▶ _What is expected_
How many of the lines below hold "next"? Only the number, please.

▶ _Exercise material_
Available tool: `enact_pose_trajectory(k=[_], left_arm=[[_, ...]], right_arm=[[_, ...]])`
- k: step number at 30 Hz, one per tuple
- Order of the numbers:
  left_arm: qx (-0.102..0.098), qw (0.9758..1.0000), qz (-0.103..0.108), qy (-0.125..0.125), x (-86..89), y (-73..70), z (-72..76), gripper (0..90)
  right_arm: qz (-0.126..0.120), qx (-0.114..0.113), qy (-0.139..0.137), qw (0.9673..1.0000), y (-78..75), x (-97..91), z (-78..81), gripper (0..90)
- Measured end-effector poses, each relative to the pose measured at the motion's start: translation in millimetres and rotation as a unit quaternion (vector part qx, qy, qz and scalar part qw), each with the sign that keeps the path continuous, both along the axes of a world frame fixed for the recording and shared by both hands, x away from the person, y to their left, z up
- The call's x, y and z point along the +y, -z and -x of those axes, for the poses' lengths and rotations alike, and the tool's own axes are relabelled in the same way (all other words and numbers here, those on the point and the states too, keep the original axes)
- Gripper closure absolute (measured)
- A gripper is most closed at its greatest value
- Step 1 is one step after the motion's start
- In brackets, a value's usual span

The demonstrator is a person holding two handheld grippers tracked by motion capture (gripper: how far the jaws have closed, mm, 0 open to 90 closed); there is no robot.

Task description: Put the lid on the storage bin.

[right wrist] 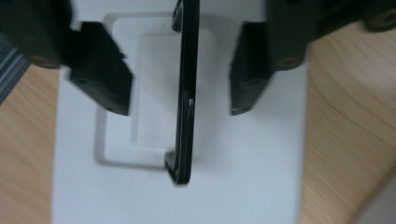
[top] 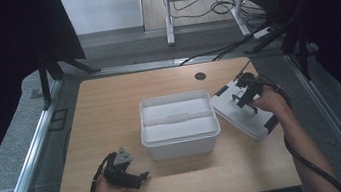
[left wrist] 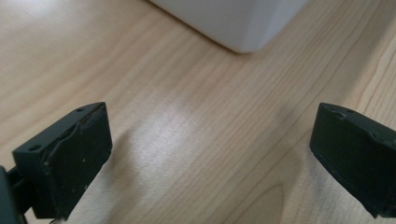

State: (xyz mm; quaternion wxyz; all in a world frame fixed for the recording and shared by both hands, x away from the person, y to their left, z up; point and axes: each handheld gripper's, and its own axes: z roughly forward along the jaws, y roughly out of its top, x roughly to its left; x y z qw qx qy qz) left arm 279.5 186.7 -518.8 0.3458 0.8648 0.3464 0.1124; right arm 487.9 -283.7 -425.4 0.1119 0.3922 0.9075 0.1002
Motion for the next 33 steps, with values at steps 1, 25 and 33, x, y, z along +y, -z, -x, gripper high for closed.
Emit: enact_pose_trajectory(k=[1,25,33], left_arm=[[0.005,1.0,-0.004,0.002,-0.6,1.8,-0.3,0.0],[0.003,1.0,-0.008,-0.002,-2.8,2.3,0.1,0.0],[0.004,1.0,-0.007,-0.003,-2.9,2.3,0.1,0.0]], right_arm=[[0.01,0.006,-0.007,0.9999,4.1,0.7,-2.0,49.5],[0.028,0.031,-0.131,0.9905,-53.3,-16.2,12.1,83.9],[0.027,0.026,-0.178,0.9833,-99.7,-24.4,29.9,83.9]])
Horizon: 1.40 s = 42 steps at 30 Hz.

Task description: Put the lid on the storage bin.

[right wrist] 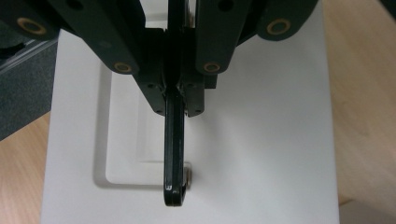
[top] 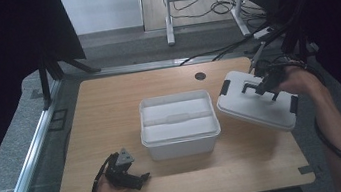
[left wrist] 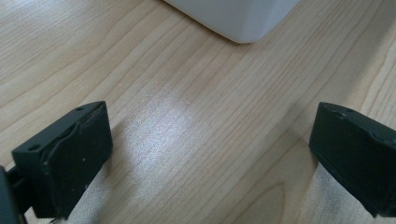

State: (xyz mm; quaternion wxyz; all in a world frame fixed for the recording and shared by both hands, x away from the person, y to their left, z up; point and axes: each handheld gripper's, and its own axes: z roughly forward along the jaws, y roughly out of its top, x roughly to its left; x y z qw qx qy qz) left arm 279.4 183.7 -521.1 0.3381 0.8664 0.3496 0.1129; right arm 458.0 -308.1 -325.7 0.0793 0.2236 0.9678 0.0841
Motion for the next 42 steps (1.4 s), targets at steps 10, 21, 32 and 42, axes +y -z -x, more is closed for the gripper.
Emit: enact_pose_trajectory(k=[10,21,32,42], left_arm=[[0.001,1.0,0.0,0.001,0.1,-0.1,-0.1,0.0],[0.0,1.0,-0.001,0.001,0.1,-0.1,0.0,0.0],[0.0,1.0,-0.001,-0.001,0.2,0.0,-0.2,0.0],[0.0,1.0,-0.001,-0.001,0.3,-0.1,-0.2,0.0]], right_arm=[[-0.026,-0.007,-0.056,0.9981,-53.0,11.7,21.3,84.0],[-0.023,0.002,-0.119,0.9927,-67.2,67.2,33.2,83.9],[-0.021,0.007,-0.183,0.9828,-55.4,135.1,36.3,83.9],[-0.016,0.01,-0.225,0.9743,-40.0,196.1,36.4,83.9]])
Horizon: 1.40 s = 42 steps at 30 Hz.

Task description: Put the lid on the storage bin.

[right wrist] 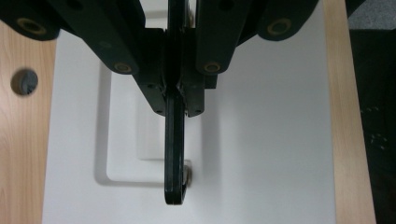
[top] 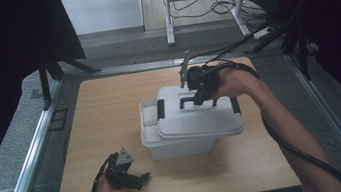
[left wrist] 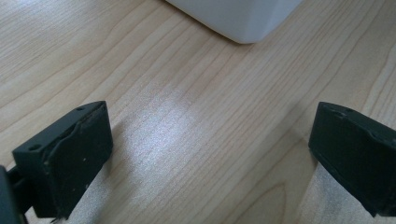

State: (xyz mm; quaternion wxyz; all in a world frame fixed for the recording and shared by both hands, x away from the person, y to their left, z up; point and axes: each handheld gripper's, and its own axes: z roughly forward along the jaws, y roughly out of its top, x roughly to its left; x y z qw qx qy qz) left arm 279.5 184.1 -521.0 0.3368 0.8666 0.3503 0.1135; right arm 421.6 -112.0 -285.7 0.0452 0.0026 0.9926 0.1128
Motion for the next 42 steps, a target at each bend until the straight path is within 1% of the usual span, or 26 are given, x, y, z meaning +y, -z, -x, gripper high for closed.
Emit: enact_pose_trajectory(k=[3,5,9,12,14,16,17,18,19,20,22,23,24,25,28,30,31,32,33,34,35,36,37,39,40,42], left_arm=[[0.001,1.0,0.001,0.0,0.0,0.0,0.0,0.0],[0.0,1.0,0.0,0.0,0.0,0.0,0.0,0.0],[0.001,1.0,0.001,0.001,0.0,0.0,0.0,0.0],[0.001,1.0,0.001,0.001,0.1,0.0,0.0,0.0],[0.001,1.0,0.001,0.001,0.0,0.0,0.0,0.0],[0.0,1.0,0.0,0.0,0.0,0.0,0.0,0.0],[0.0,1.0,0.001,0.0,0.0,0.0,0.0,0.0],[0.001,1.0,0.001,0.001,0.1,0.0,-0.1,0.0],[0.001,1.0,0.001,0.001,0.1,0.0,-0.1,0.0],[0.001,1.0,0.001,0.001,0.1,0.0,-0.1,0.0],[0.001,1.0,0.001,0.001,0.1,0.0,-0.1,0.0],[0.001,1.0,0.001,0.0,0.1,0.0,-0.1,0.0],[0.001,1.0,0.001,0.001,0.1,0.0,-0.1,0.0],[0.001,1.0,0.001,0.0,0.1,-0.1,-0.1,0.0],[0.001,1.0,0.001,0.0,0.1,-0.1,-0.1,0.0],[0.001,1.0,0.001,0.0,0.2,-0.1,-0.1,0.0],[0.001,1.0,0.001,0.0,0.1,-0.1,-0.1,0.0],[0.001,1.0,0.001,0.0,0.1,-0.1,-0.1,0.0],[0.001,1.0,0.001,0.0,0.2,-0.1,-0.1,0.0],[0.001,1.0,0.001,0.0,0.2,-0.1,-0.1,0.0],[0.001,1.0,0.001,0.0,0.2,-0.1,-0.1,0.0],[0.001,1.0,0.001,0.0,0.1,-0.1,-0.1,0.0],[0.001,1.0,0.001,0.0,0.2,-0.1,-0.1,0.0],[0.001,1.0,0.001,0.0,0.1,-0.1,-0.1,0.0],[0.001,1.0,0.001,0.0,0.1,-0.1,-0.1,0.0],[0.001,1.0,0.001,0.0,0.1,-0.1,-0.1,0.0]], right_arm=[[-0.003,0.004,-0.013,0.9999,4.2,17.7,0.4,83.8],[-0.007,0.004,-0.017,0.9998,6.7,28.4,0.0,83.8],[-0.007,0.002,-0.025,0.9997,11.4,47.8,-3.4,83.8],[-0.001,0.008,-0.035,0.9993,17.7,60.2,-5.2,83.8],[0.005,0.011,-0.036,0.9993,21.7,64.7,-5.0,83.7],[0.015,0.01,-0.032,0.9993,26.9,67.5,-4.9,83.7],[0.028,0.002,-0.029,0.9992,29.9,67.3,-5.3,83.5],[0.036,0.0,-0.027,0.999,31.8,66.5,-6.1,83.5],[0.036,0.0,-0.024,0.999,34.0,64.8,-7.1,83.5],[0.021,0.005,-0.025,0.9995,35.0,62.5,-7.2,83.4],[0.019,0.007,-0.029,0.9994,36.3,62.3,-4.5,83.0],[0.017,0.005,-0.028,0.9995,38.4,63.3,-3.6,83.2],[0.02,-0.002,-0.028,0.9994,38.8,64.4,-4.4,83.1],[0.019,-0.004,-0.023,0.9995,39.9,65.5,-5.8,83.0],[0.018,0.007,-0.023,0.9995,41.4,67.0,-7.8,83.1],[0.016,0.008,-0.026,0.9995,41.5,66.4,-6.9,82.0],[0.01,0.009,-0.025,0.9996,41.7,65.4,-6.2,78.5],[0.012,0.011,-0.026,0.9995,40.4,64.3,-6.0,74.9],[0.004,0.008,-0.03,0.9995,39.5,62.9,-7.0,70.5],[-0.003,0.01,-0.02,0.9998,37.3,60.7,-6.0,65.4],[-0.009,0.005,-0.025,0.9996,35.7,58.9,-6.3,61.3],[-0.015,0.002,-0.024,0.9996,34.8,57.4,-5.5,57.3],[-0.021,-0.006,-0.02,0.9995,32.6,55.0,-4.1,52.3],[-0.027,-0.014,-0.019,0.9994,30.3,51.2,-2.9,47.0],[-0.032,-0.023,-0.013,0.9991,28.9,48.3,-1.3,43.4],[-0.036,-0.034,-0.004,0.9988,27.5,43.1,0.0,36.8]])
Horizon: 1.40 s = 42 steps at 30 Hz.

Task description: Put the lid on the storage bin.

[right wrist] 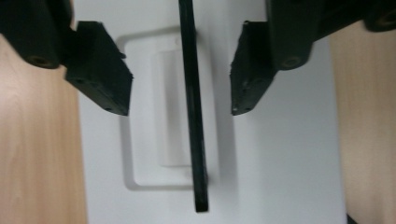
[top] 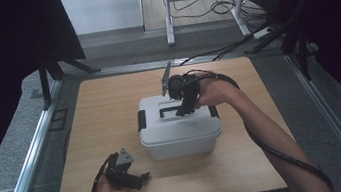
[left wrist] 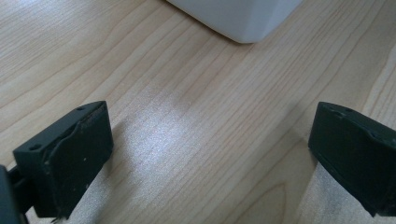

▶ _Task output_
3